Here comes the new CEO A.G. Lafley, who had recently returned from a successful assignment running the Asia-pacific business to head both the North American region and the global beauty business. Although he was a rookie CEO, Lafley was prepared to take bold action to pull P&G out of its downward spiral. Design thinking, he believed, offered a way out of the trade-off between innovation and efficiency. He committed to turning P&G into a design organization, beginning with his senior leadership team. In 2001, only a year into his tenure, he appointed ‘Claudia Kotchka’ as the corporation’s first ever Vice President for ‘Design Strategy and Innovation’. Her mandate was to build P&G’s design capability and act as the corporation’s champion of design thinking.
Lafley wanted Kotchka for the balance she struck between business and design. As he explained to her, “In order to do this, I need someone who can speak both languages — the language of design and the language of business.” Embedding design into a company as big as P&G, and one with such a strong and defend culture, was a massive challenge. “A.G. had always been a believer in design,” Kotchka Said “but the company. I would say, had not.” (The Design of Procter & Gamble; The Design of Business, Roger Martins).

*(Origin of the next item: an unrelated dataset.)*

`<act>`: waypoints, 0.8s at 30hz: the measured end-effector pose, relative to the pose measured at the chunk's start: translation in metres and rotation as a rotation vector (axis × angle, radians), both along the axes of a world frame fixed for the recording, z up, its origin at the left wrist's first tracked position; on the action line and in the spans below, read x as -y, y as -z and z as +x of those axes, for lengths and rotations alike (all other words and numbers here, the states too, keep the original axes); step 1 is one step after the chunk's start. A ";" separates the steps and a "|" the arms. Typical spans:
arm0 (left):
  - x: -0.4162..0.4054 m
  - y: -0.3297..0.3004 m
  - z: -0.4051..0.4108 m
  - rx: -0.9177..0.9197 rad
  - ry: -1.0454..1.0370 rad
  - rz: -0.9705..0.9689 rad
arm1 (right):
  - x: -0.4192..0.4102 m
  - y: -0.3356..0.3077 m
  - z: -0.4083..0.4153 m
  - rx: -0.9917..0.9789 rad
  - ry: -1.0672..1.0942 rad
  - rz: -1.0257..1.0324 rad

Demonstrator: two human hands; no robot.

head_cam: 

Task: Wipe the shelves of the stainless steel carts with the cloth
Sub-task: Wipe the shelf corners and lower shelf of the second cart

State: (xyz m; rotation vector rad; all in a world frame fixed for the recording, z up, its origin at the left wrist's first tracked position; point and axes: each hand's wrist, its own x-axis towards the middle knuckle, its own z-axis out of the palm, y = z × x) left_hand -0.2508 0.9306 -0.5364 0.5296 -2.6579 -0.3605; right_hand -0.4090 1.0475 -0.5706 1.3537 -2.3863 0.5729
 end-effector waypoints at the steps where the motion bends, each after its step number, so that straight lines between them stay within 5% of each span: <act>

Lots of problems are hard: differential calculus, for instance, or determining the optimal production schedule for a new manufacturing plant or assigning a realistic value to stock options. Hard problems are complex and take many steps from beginning to end, making it difficult to see your way clear to the solution from the outset. Hard problems face us at every turn, but fortunately business schools specialize in giving us the analytical tools that allow us to tackle and solve these problems. So hard problems aren’t the problem, the real challenge that faces the CEO and the Young Manager alike is that not all problems are hard problems. In fact, many of them belong to an entirely different category: Wicked Problems.
Wicked Problems aren’t merely harder or more complex than hard problems. They don’t just involve mere factors or stakeholders. They don’t just take us longer to solve. Analytical thinking alone, no matter how skillfully applied, isn’t going to generate an answer to a wicked problem. Instead, dealing with wicked problems demands that attention be paid to understanding the nature of the problem itself. Problem understanding is central; the solution, secondary. It’s no wonder that so many designers have come to embrace the notion that their role is to work with wicked problems. (Wicked Problems by Jennifer Riel).
Within three years of Lafley’s appointment as CEO, P&G did not only create successful products by adopting design process but was transformed from a mature company with slowing growth, eroding profits, and moribund brands into a genuine growth company, with profit growth of 15 percent per year. Thirteen of its top fifteen brands had increased their market share. Within six years, revenues were $70 billion and growing at a consistent 10 percent clip. P&G’s roster of billion-dollar brands expanded to twenty from ten, and several other brands were flirting with that benchmark. R&D spending fell from 4.8 percent of sales to 3.6 percent, yet the success rate of its new-product initiatives had quintupled to 65 percent. Profit had doubled and was growing at 15 percent annually.
I believe businesses that adopt design thinking are more creative and they consistently design great products and services which guarantee their revenue growth and shareholders return over their industry counterparts.